Instructions for the task: Only the lines from the one containing "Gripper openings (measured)" to the end of the records belong in the answer; repeat them exactly and drop the pictures.

(Data items)
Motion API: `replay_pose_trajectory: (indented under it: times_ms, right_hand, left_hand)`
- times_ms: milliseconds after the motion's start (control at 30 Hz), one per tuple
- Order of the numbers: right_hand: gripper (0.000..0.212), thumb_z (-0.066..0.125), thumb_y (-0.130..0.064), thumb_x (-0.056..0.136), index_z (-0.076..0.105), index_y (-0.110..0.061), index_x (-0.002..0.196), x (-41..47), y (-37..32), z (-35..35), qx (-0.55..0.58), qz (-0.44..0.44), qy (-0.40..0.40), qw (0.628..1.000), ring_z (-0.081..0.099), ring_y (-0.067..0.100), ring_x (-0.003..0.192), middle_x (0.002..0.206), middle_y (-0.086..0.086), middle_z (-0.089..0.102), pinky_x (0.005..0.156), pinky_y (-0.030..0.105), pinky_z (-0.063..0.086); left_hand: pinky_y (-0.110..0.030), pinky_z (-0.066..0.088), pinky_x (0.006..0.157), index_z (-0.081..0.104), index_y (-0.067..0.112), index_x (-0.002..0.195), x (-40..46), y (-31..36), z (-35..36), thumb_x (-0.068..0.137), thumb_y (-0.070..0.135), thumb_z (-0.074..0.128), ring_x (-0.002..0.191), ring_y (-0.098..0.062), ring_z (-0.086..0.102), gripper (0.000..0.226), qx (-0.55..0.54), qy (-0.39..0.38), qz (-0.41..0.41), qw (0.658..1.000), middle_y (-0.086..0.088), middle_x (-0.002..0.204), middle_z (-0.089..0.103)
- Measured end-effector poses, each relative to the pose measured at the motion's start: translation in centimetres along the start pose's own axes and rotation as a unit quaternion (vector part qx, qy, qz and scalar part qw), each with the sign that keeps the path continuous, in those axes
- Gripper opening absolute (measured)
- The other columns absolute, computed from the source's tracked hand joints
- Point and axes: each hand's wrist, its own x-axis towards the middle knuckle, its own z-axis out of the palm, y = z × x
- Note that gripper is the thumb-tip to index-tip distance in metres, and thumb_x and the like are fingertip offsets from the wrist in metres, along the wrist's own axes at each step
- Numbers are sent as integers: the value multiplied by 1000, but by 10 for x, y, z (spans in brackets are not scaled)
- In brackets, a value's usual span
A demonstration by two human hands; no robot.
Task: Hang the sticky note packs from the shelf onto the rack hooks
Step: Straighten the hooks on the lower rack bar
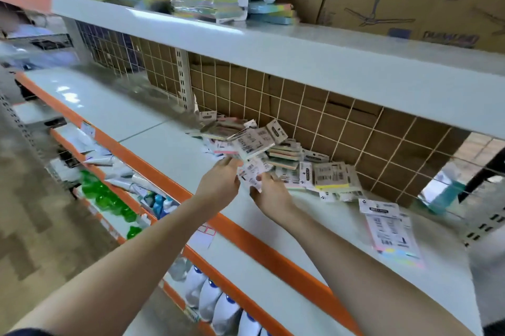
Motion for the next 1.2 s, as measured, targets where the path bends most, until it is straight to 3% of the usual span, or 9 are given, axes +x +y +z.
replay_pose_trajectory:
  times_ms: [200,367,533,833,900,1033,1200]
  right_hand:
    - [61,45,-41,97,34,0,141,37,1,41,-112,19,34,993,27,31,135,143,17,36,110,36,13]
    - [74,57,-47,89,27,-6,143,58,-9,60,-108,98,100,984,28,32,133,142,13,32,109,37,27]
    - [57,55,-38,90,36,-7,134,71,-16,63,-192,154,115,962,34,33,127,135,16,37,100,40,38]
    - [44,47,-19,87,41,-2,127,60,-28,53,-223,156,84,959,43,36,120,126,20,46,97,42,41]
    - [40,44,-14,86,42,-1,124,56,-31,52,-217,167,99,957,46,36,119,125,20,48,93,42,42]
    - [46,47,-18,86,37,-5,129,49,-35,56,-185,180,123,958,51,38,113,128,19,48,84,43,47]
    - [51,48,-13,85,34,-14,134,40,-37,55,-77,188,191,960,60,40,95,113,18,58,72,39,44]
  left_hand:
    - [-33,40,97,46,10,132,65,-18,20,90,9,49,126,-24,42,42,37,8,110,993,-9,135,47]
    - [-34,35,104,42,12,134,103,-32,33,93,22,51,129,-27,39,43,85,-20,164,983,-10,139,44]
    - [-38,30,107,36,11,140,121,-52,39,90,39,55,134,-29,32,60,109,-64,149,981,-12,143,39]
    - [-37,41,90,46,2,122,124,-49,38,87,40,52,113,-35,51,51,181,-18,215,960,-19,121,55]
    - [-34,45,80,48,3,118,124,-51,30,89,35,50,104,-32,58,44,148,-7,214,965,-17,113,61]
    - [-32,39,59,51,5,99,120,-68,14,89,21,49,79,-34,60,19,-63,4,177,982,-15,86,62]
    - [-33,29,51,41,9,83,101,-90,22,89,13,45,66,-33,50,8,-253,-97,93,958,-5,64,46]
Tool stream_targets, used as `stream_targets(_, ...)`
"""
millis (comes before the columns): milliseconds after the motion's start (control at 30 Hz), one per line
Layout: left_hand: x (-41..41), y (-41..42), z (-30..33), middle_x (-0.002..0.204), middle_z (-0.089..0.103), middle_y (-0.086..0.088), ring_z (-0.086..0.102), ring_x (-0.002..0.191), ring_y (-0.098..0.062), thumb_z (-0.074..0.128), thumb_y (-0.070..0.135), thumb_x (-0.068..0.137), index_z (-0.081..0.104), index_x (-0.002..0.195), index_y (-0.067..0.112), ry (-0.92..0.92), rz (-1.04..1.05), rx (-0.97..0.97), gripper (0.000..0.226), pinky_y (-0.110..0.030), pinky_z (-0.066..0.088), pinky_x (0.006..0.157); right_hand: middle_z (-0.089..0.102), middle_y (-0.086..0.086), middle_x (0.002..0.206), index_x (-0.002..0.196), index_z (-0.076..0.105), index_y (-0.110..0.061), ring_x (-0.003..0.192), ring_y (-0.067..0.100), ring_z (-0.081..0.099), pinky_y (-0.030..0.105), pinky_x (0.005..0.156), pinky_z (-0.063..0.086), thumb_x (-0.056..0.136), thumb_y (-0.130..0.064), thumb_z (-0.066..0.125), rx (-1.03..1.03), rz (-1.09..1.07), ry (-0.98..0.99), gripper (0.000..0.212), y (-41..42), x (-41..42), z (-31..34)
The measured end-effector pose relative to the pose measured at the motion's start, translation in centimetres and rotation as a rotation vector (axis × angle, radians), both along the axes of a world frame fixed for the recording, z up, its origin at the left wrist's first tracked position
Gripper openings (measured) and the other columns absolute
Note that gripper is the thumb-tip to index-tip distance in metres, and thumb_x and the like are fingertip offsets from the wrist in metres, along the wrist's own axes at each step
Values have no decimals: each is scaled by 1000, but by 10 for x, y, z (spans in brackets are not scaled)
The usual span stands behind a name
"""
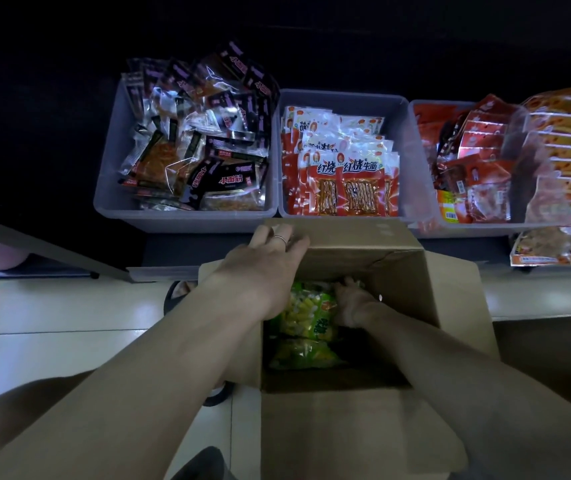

Written response:
Gripper openings (measured) and the other columns absolute
Note that gripper is the thumb-tip to index-tip distance in metres, and thumb_x and the like are fingertip offsets from the wrist in metres, along the wrist's own axes at each step
Values have no decimals: each is scaled by 1000, but by 10 for x, y, z (spans in brackets are not scaled)
The usual span stands behind a name
"""

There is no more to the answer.